While that reference to herself yet trembled upon her lips, a thought
rushed through her brain, and a flush of crimson spread itself over her
fair neck and face, and then it subsided, and left her deadly pale.

At this moment, the postman’s well-known ring at the gate-bell, given
with skilful force, resounded suddenly through the house. The noise made
her start, and utter a faint scream. Her heart began to beat violently,
while a strange presentiment seized her that the epistle which had
arrived by this channel was for her.

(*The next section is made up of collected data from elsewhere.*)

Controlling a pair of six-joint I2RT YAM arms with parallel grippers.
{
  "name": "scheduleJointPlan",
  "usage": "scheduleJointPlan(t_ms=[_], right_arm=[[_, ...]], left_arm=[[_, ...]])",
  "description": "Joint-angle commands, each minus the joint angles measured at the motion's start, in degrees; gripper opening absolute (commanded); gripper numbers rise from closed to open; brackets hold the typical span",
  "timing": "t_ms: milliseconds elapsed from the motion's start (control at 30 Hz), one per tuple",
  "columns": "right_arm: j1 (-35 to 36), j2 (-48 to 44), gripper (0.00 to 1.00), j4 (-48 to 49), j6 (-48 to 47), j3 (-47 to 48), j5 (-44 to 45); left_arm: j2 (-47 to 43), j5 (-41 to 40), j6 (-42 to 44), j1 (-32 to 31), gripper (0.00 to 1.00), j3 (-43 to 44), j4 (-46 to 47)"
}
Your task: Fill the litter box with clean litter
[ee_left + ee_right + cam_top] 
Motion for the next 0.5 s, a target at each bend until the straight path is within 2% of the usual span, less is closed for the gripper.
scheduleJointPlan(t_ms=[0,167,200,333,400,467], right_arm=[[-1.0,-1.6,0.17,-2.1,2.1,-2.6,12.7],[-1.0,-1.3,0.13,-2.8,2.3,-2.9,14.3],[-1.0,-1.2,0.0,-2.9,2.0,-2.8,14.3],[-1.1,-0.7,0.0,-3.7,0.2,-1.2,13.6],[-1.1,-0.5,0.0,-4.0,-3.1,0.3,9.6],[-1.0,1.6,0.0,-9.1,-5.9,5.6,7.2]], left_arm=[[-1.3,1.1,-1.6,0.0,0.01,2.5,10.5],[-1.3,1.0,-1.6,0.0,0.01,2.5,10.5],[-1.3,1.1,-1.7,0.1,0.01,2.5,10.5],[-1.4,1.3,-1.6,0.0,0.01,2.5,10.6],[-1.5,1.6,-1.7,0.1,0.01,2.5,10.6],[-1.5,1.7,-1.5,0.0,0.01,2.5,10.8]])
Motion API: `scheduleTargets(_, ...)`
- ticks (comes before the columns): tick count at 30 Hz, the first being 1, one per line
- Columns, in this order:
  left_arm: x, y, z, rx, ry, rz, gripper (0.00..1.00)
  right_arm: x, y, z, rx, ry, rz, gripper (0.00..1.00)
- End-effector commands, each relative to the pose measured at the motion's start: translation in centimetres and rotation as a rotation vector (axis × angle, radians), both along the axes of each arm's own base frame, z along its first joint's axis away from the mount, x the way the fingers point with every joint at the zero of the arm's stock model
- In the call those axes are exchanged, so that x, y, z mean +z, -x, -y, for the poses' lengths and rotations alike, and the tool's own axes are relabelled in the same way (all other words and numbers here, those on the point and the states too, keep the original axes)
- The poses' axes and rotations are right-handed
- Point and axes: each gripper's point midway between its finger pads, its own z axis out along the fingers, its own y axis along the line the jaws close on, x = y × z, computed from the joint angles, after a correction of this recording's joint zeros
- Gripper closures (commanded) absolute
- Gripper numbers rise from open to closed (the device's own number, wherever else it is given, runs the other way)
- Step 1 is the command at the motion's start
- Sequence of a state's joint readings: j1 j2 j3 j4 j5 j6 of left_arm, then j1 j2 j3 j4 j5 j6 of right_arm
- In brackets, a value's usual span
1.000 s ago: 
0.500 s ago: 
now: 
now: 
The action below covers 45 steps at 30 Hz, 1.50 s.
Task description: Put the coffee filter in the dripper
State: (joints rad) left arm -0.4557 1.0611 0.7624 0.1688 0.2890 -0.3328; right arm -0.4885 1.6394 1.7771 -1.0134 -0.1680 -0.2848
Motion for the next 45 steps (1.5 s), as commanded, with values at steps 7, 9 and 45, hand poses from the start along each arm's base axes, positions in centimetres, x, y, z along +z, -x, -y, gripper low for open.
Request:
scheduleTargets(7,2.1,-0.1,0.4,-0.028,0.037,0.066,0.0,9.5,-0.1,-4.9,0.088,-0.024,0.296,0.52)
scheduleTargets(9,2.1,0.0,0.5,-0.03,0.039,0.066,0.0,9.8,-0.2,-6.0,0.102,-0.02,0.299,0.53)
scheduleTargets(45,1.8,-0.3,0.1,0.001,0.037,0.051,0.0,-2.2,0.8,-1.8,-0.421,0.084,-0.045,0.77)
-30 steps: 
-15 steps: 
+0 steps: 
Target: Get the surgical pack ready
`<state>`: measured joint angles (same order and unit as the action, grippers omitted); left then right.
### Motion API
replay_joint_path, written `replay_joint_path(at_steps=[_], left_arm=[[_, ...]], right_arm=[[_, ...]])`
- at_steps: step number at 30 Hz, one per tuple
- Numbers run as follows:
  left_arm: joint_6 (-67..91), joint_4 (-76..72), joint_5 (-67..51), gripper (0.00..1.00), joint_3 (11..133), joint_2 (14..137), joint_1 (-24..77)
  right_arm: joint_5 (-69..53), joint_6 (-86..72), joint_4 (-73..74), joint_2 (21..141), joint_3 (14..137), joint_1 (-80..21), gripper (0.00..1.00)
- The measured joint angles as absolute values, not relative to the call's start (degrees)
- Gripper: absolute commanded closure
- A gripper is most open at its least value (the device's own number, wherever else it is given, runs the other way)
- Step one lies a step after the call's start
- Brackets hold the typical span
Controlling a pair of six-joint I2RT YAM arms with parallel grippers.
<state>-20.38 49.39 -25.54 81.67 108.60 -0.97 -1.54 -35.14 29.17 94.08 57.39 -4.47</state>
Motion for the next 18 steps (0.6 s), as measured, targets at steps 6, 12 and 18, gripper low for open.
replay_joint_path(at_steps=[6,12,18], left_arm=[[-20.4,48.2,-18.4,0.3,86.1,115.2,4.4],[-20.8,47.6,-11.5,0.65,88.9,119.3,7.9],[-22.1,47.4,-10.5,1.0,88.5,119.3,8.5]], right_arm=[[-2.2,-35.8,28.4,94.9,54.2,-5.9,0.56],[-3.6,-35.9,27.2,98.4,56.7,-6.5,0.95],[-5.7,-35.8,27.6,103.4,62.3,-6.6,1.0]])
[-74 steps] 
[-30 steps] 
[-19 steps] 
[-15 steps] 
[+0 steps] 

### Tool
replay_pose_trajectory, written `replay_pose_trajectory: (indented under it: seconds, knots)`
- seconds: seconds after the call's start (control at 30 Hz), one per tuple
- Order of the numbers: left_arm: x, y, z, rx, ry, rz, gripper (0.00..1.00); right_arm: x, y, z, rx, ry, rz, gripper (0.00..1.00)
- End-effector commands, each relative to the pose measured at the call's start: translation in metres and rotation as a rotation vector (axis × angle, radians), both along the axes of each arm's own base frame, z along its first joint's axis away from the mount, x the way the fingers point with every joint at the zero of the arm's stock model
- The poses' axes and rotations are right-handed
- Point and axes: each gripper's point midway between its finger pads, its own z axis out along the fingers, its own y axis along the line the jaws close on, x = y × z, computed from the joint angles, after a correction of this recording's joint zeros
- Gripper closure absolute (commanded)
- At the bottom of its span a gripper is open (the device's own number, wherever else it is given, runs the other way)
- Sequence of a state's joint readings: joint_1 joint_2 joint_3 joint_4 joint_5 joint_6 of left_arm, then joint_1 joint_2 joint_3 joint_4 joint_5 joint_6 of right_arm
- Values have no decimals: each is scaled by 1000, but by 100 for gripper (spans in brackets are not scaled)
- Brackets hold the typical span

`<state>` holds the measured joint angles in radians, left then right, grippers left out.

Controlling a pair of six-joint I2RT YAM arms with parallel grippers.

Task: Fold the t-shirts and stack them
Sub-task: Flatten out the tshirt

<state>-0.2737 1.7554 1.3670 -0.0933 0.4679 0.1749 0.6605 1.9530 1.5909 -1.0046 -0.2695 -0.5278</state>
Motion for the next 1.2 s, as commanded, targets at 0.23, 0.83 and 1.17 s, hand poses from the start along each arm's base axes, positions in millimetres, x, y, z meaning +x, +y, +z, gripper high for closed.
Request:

An emotion of dread oppressed
her, for which she was at a loss to account, for she had but few
correspondents, and among them there was not one whose communication
ought to contain any matter to occasion her feelings of dread.

She had forgotten one.

She listened breathlessly for the light foot-fall of Chayter. She was
not disappointed. The door opened, and her quiet, neatly-dressed, sleek
maid entered, bearing a note upon a small silver salver.

Helen assumed an air of indifference she did not feel. She glanced, from
beneath her long dark eyelashes, rapidly at the letter, but she played
with the pendants of a bracelet, and yawned in Chayter’s face.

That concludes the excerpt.